**EXERCISE**
With the images removed, transcribe the listing that follows exactly.

**INFORMATION SUPPLIED**
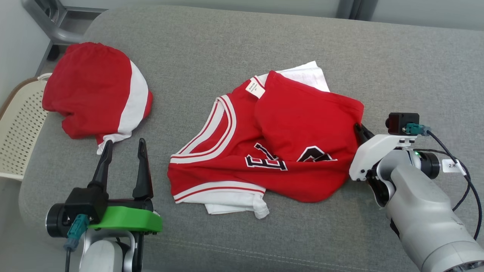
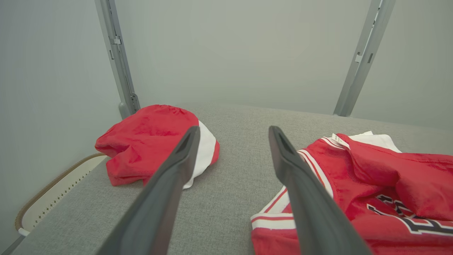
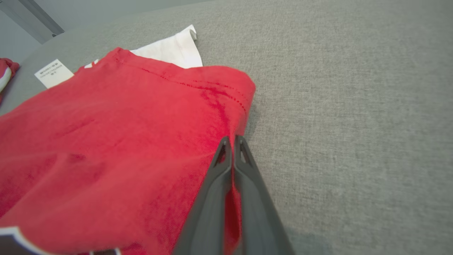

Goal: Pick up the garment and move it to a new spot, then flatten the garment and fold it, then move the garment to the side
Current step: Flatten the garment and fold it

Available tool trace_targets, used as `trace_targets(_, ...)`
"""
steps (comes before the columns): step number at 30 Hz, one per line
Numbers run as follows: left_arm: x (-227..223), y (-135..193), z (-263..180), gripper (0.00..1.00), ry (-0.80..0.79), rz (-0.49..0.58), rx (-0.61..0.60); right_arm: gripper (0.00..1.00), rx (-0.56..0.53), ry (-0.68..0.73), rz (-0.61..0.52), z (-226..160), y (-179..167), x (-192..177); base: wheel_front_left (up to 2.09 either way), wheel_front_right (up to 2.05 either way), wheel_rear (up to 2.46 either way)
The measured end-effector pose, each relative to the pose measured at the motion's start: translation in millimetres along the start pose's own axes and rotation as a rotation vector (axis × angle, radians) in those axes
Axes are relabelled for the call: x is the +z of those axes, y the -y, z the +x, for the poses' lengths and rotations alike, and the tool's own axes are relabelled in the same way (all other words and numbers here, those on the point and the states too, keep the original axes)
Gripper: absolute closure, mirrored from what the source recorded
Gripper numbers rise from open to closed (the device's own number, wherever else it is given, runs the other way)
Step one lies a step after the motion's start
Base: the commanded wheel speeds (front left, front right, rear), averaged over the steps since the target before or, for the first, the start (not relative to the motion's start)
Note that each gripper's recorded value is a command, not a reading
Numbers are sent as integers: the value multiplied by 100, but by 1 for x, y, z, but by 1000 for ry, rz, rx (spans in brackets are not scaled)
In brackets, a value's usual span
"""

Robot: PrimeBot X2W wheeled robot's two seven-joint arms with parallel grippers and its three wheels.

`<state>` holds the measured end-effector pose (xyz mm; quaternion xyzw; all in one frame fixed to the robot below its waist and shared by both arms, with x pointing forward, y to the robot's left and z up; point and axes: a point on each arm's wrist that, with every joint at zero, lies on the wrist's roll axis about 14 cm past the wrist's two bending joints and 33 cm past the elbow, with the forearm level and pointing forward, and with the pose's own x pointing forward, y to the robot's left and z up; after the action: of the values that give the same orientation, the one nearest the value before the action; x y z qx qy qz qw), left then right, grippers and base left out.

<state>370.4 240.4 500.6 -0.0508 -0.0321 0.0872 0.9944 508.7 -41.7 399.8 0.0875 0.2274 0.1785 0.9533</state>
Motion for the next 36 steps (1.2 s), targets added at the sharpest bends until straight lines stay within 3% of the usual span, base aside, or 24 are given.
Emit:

**YOUR SOLUTION**
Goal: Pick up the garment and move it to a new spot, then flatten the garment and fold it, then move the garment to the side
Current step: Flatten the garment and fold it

Available tool trace_targets, used as `trace_targets(_, ...)`
"""
steps (comes before the columns): step number at 30 Hz, one per line
Numbers run as follows: left_arm: x (-227..223), y (-135..193), z (-263..180), gripper (0.00..1.00), ry (-0.80..0.79), rz (-0.49..0.58), rx (-0.61..0.60); right_arm: gripper (0.00..1.00), rx (-0.56..0.53), ry (-0.68..0.73), rz (-0.61..0.52), z (-226..160), y (-179..167), x (-192..177); base: wheel_front_left (up to 2.09 either way), wheel_front_right (up to 2.05 either way), wheel_rear (up to 2.46 either way)
The measured end-effector pose, each relative to the pose measured at the motion's start: translation in millimetres along the start pose's own axes and rotation as a rotation vector (axis × angle, radians) in those axes
Axes are relabelled for the call: x is the +z of those axes, y the -y, z the +x, for the poses' lengths and rotations alike, and the tool's own axes are relabelled in the same way (all other words and numbers here, those on the point and the states too, keep the original axes)
Gripper: absolute closure, mirrored from what the source recorded
Gripper numbers rise from open to closed (the device's own number, wherever else it is given, runs the other way)
Step one lies a step after the motion's start
Base: the commanded wheel speeds (front left, front right, rear), averaged over the steps since the target before or, for the first, the start (not relative to the motion's start)
Note that each gripper's recorded value is a command, not a reading
Numbers are sent as integers: the value multiplied by 100, but by 1 for x, y, z, but by 1000 for ry, rz, rx (spans in brackets are not scaled)
In brackets, a value's usual span
"""

Robot: PrimeBot X2W wheeled robot's two seven-joint arms with parallel grippers and its three wheels.

`<state>` holds the measured end-effector pose (xyz mm; quaternion xyzw; all in one frame fixed to the robot below its waist and shared by both arms, with x pointing forward, y to the robot's left and z up; point and axes: a point on each arm's wrist that, with every joint at zero, lies on the wrist's roll axis about 14 cm past the wrist's two bending joints and 33 cm past the elbow, with the forearm level and pointing forward, and with the pose's own x pointing forward, y to the robot's left and z up; after the action: of the values that give the same orientation, the one nearest the value before the action; x y z qx qy qz qw), left then right, grippers and base left out.

<state>370.4 240.4 500.6 -0.0508 -0.0321 0.0872 0.9944 508.7 -41.7 399.8 0.0875 0.2274 0.1785 0.9533</state>
Motion for the next 36 steps (1.2 s), targets added at the sharpest bends until straight lines stay within 3% of the usual span, base aside, or 24 are given.
Emit:

Besides this answer, the exercise requires nothing else.